In the slew of corporate earnings and macro-economic data released in the past week, two developments struck me, both of which indicate geopolitical tectonics pushing against each other.
First, the number of children born in the United States in the past year has caught up with the EU — close to 3.6 million babies, though the EU has a much bigger overall population. For comparison, Nigeria, with a population that’s less than half of the EU, welcomed 7 million babies last year.
Second, the trend rate of consumer inflation in Japan in recent months has surpassed that of the US for the first time in decades, signaling a shift in the Japanese economy that has been accompanied by a rise in long-run bond yields — a potentially critical development for the international financial system.
These two examples will give a sense of the rise and fall of nations that is accelerating since the fall of globalization, which I date to the effective end of democracy in Hong Kong.
This rise and fall – think of countries like sports teams – is also associated by an unravelling of the world order. For example, in a recent note ‘Atlas Shrugging’, we detailed how the independence of the Federal Reserve was being undercut by the White House, and the attempt to remove Lisa Cook from the Fed’s rate setting committee confirms that President Donald Trump wants to direct the Fed as an engine of his economic policy (as a giant bond buying machine, I suspect).
The independent Fed has been one of the pillars of the globalized world system of the past 40 years — and the snuffing out of its independence heralds the unravelling of that system. In the same way that the period of globalization was characterized by low inflation and the absence of major wars — the presence of inflation and conflict today, is a sign that we are moving into something else.
In that context I find myself playing a mind game that I call the Unravelling Rule. Very simply, it is to identify the principal factors that have supported globalization, and that are positive outcomes of it, and identify if and how they are unravelling. The crisis of democracy is one such trend (the Economist Intelligence Unit’s Democracy Index has fallen to its lowest level in twenty years).
Other certainties are also unravelling — notably the assumption that the United Staes is an unflinching ally of Europe and many Asian countries, and the possibility that it could even actively undermine them. In this regard, the fact that the Danish government had to summon the US ambassador over the conduct of three Americans in Greenland is troubling and reflects very badly on the White House.
The danger with my Unravelling Rule is that in a chaotic world, it is tempting to see unravelling everywhere. It is more obvious though in the case of world institutions — the United Nations, IMF, World Bank and World Trade Organization, who are frequently ignored by the very large economies, and sometimes badly undermined by them (the WTO is an example). These institutions need to be recast, most likely for the benefit of the populous emerging economies.

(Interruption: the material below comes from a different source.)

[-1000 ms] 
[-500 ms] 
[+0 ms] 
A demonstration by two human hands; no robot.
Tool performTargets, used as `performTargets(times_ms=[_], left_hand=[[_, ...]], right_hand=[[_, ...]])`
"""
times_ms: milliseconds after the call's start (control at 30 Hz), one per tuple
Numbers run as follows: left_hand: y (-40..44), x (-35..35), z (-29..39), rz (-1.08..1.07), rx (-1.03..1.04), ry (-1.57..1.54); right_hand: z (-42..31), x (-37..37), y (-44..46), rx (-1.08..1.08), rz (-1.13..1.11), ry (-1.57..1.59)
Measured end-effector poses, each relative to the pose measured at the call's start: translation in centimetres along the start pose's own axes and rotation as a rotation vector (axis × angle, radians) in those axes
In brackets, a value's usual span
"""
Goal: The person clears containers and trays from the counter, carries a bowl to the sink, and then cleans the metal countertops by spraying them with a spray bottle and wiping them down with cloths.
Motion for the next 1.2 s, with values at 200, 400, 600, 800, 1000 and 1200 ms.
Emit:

On a more speculative basis, there are at least four trends that have marked the past forty years, and that are now worth watching for a change of course.
The first is poverty. It is an underestimated facet of globalization that it helped a billion people rise out of poverty, according to the World Bank. My concern is that in a world where the major economies (2/3 of the world’s GDP) have debt to GDP ratios above 100%, economic precarity may return, and this time to developed countries. We have already noted (The Road to Serfdom) the extremely high level of inequality in the US and broad economic vulnerability. In Europe, British and French policymakers conjured the spectre of IMF intervention in their economies (it would have to be a new, bigger IMF – which under this White House is unlikely). In that respect the growing disparity in incomes in the UK regions (relative to London) bears watching.
A second is corporate governance and the rule of law as it extends to international business. We have not seen a rule of law or broad governance crisis in sometime, but the rise of decentralized finance (i.e. crypto), the new idiom of the art of the deal in the US, and the geopolitically tinged trade relationships that China is developing worldwide. As a global ‘way of doing things’ gives way to more regional or localized approaches, the watertightness of contracts and the oversight of business relationships is something that businesses will need to consider more carefully.
A true litmus test of the Unravelling hypothesis will be the role of US multinationals in the world economy. Described as the ‘B-52s’ of globalization in the late 1990’s by a prominent trade economist, they have shaped the world economy and come to dominate financial markets. I have lost count of the number of charts circulating that declare that Nvidia for example is worth more than the major European stock markets together. Whilst cash rich, they now face a number of challenges – the difficulty of selling into China as it broadens its technological self-sufficiency, and the collateral damage to overseas sales from the Trump trade and foreign policies, and the rise of more specific local tastes in markets like Africa and India.
A final unravelling, and one I would welcome, is for the EU to unleash its nasty side. In the past forty years the successes of the EU – enlargement, holding the euro together and the creation of a European identity (based on borderless travel the Erasmus program for example). The likes of Poland and Estonia have benefitted greatly from this, and it is fair to say that the UK would be better off in than out. But the emphasis has been largely on soft rather than hard power, and in a harder world, the EU will need to take a tougher stance in terms of how it projects itself.
There are many challenges but three in particular are the potential exclusion of existing and prospective member states like Hungary and Serbia who habitually refuse to act in accordance with EU values and interests, a specifically more aggressive approach to countering sabotage by Russia (and at times China and Iran) in Europe, and then a retaking of the narrative as to what Europe stands for.